- _EXERCISE DETAILS_: Write the material out again, line by line, exactly as it is.

- _GIVEN DATA_:
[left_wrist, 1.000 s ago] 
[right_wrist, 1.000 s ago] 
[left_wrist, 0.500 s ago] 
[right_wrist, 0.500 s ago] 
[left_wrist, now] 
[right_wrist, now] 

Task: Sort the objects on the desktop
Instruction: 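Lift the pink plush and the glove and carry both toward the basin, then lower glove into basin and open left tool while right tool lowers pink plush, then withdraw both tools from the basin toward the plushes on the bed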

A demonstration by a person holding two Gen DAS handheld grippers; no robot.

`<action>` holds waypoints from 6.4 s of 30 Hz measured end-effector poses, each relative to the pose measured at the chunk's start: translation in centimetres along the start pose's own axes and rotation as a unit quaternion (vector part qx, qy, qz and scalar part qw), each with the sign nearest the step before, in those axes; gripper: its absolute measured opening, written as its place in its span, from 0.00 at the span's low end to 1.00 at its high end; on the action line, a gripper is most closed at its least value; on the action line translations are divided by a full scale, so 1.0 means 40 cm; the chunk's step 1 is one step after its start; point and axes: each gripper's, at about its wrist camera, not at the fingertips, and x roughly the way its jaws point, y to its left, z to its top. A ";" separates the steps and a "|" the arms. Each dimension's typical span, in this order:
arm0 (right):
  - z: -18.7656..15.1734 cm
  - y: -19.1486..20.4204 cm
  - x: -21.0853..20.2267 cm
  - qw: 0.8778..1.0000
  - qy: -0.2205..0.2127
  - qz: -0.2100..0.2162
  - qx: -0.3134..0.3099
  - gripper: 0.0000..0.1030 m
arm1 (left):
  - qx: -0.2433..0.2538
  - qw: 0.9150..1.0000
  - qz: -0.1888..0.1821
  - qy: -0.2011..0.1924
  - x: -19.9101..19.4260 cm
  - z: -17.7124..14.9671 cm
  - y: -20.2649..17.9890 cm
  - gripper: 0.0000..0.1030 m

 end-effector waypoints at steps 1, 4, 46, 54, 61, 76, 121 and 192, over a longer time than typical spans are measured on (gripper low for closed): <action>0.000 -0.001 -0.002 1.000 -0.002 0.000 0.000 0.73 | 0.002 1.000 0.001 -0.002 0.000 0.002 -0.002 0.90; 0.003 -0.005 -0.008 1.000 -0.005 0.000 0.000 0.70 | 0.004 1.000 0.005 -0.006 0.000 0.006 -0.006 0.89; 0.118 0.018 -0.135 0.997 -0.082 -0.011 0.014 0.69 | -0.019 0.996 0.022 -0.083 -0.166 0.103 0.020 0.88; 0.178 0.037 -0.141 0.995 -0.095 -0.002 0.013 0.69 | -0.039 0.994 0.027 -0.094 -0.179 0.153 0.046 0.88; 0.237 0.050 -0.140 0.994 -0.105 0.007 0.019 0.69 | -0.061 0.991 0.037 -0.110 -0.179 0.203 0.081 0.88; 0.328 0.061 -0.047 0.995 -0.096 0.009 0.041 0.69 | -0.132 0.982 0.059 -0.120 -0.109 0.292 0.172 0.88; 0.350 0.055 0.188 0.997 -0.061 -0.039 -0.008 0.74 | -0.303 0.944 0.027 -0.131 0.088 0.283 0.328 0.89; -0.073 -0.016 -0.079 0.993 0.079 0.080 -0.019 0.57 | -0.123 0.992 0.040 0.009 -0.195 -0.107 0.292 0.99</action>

- _SOLVED PROBLEM_:
[left_wrist, 1.000 s ago] 
[right_wrist, 1.000 s ago] 
[left_wrist, 0.500 s ago] 
[right_wrist, 0.500 s ago] 
[left_wrist, now] 
[right_wrist, now] 

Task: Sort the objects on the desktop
Instruction: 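Lift the pink plush and the glove and carry both toward the basin, then lower glove into basin and open left tool while right tool lowers pink plush, then withdraw both tools from the basin toward the plushes on the bed
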
A demonstration by a person holding two Gen DAS handheld grippers; no robot.

`<action>` holds waypoints from 6.4 s of 30 Hz measured end-effector poses, each relative to the pose measured at the chunk's start: translation in centimetres along the start pose's own axes and rotation as a unit quaternion (vector part qx, qy, qz and scalar part qw), each with the sign nearest the step before, in those axes; gripper: its absolute measured opening, written as its place in its span, from 0.00 at the span's low end to 1.00 at its high end; on the action line, a gripper is most closed at its least value; on the action line translations are divided by a full scale, so 1.0 means 40 cm; the chunk's step 1 is one step after its start; point and axes: each gripper's, at about its wrist camera, not at the fingertips, and x roughly the way its jaws point, y to its left, z to its top. A ";" separates the steps and a "|" the arms. Each dimension's typical span, in this order:
arm0 (right):
  - z: -18.7656..15.1734 cm
  - y: -19.1486..20.4204 cm
  - x: -21.0853..20.2267 cm
  - qw: 0.8778..1.0000
  - qy: -0.2205..0.2127
  - qz: -0.2100..0.2162
  - qx: -0.3134..0.3099
  - gripper: 0.0000..0.1030 m
arm1 (left):
  - qx: -0.2433..0.2538
  - qw: 0.9150..1.0000
  - qz: -0.1888..0.1821
  - qy: -0.2011..0.1924
  - x: -19.9101..19.4260 cm
  - z: -17.7124..14.9671 cm
  - y: -20.2649..17.9890 cm
  - gripper: 0.0000..0.1030 m

 end-effector waypoints at steps 1, 4, 46, 54, 61, 76, 121 and 192, over a longer time than typical spans are measured on (gripper low for closed): <action>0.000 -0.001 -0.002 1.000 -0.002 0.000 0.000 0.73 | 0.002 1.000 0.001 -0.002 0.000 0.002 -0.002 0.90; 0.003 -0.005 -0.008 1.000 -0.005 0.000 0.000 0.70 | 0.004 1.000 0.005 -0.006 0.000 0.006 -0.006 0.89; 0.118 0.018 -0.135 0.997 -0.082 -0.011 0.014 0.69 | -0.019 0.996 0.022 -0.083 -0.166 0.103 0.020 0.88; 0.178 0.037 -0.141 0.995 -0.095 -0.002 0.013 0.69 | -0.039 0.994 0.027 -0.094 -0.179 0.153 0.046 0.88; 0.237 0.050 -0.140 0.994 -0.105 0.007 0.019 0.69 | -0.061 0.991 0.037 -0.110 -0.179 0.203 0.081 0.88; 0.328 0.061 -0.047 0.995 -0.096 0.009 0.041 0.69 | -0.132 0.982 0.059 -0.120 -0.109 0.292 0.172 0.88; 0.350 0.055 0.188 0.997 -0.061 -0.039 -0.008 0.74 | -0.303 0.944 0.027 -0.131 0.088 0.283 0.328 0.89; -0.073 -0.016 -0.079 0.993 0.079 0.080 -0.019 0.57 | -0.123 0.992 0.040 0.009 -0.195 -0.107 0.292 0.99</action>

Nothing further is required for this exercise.